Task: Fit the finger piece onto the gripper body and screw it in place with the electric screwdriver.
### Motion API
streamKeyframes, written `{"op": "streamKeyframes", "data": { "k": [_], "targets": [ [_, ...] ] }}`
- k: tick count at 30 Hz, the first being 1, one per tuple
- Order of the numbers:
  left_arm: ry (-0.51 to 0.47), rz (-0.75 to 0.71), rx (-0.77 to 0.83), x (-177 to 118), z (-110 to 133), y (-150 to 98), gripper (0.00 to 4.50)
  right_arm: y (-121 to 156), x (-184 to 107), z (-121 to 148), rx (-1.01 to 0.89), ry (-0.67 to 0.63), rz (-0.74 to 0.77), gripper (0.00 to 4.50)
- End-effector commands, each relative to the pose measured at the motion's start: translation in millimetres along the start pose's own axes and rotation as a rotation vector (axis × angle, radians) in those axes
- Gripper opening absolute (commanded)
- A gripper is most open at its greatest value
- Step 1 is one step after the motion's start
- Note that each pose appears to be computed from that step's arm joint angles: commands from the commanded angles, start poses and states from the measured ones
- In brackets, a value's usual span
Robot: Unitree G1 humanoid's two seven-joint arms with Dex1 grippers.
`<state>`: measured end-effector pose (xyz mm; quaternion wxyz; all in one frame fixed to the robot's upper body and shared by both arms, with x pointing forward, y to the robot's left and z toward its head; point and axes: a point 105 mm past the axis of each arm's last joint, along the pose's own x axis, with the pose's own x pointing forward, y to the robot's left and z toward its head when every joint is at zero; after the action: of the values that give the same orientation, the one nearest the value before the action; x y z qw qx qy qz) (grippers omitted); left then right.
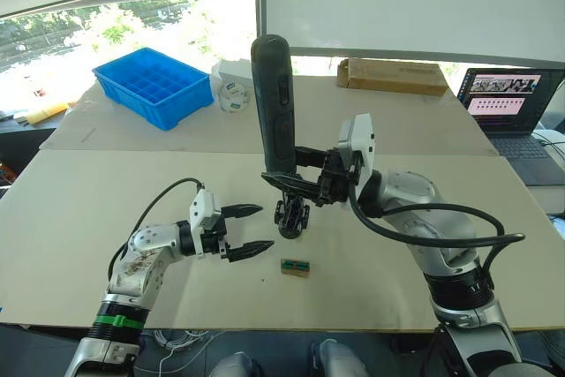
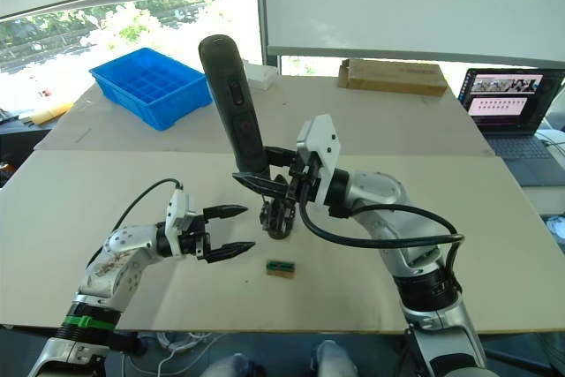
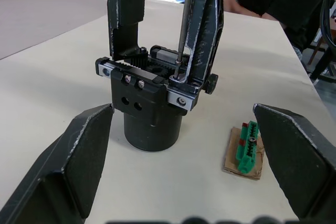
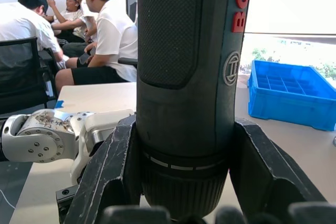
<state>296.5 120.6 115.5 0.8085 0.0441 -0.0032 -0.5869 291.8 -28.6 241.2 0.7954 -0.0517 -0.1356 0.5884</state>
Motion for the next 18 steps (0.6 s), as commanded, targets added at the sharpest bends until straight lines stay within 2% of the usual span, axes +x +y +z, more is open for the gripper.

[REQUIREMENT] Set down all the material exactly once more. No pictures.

[ANSWER BOX]
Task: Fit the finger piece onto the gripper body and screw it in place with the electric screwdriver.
### Motion API
streamKeyframes, written `{"op": "streamKeyframes", "data": { "k": [_], "targets": [ [_, ...] ] }}`
- k: tick count at 30 Hz, the first being 1, one per tuple
- Order of the numbers:
  left_arm: ry (-0.51 to 0.47), rz (-0.75 to 0.71), rx (-0.77 to 0.83), x (-177 to 118), z (-110 to 133), y (-150 to 98), gripper (0.00 to 4.50)
  right_arm: y (-121 to 156), x (-184 to 107), z (-121 to 148), rx (-1.01 to 0.89), ry (-0.67 to 0.63), rz (-0.74 to 0.77), gripper (0.00 to 4.50)
- End-effector commands, each relative to the pose measured at the motion's start: translation in millimetres along the start pose's own axes and rotation as a rotation vector (axis × angle, radians) in those axes
- Gripper opening absolute (commanded)
- A gripper is most open at its greatest value
- Step 1 is one step after the motion's start
- Note that each pose appears to be computed from that step's arm joint angles: commands from the commanded angles, start poses and states from the measured ones
- In brackets, a value's usual span
Robot: Unitree G1 humanoid's two seven-joint arms with Dex1 grippers.
`<state>`: measured end-effector pose (xyz mm; quaternion wxyz; all in one frame fixed to the robot's upper body and shared by both arms, with x pointing forward, y to the robot's left and z toward its head; point and axes: a point 105 mm past the axis of each arm's last joint, along the pose's own x axis, with the pose's own x pointing forward, y to the robot's left and z toward its head when every joint is at zero; after the action: of the values that give the same orientation, the one nearest the value before the action; x y z qw qx qy qz) (grippers omitted); left then right.
<state>296.5 120.6 115.5 0.8085 0.0441 -0.0032 -0.5869 291.8 -28.6 241.2 0.7954 -0.0517 -0.1356 0.5884</state>
Motion for the next 18 steps (0.6 s), as commanded, targets added at the sharpest bends until straight lines stay within 2% of the usual span, axes +x +y +z, more is open for the gripper.

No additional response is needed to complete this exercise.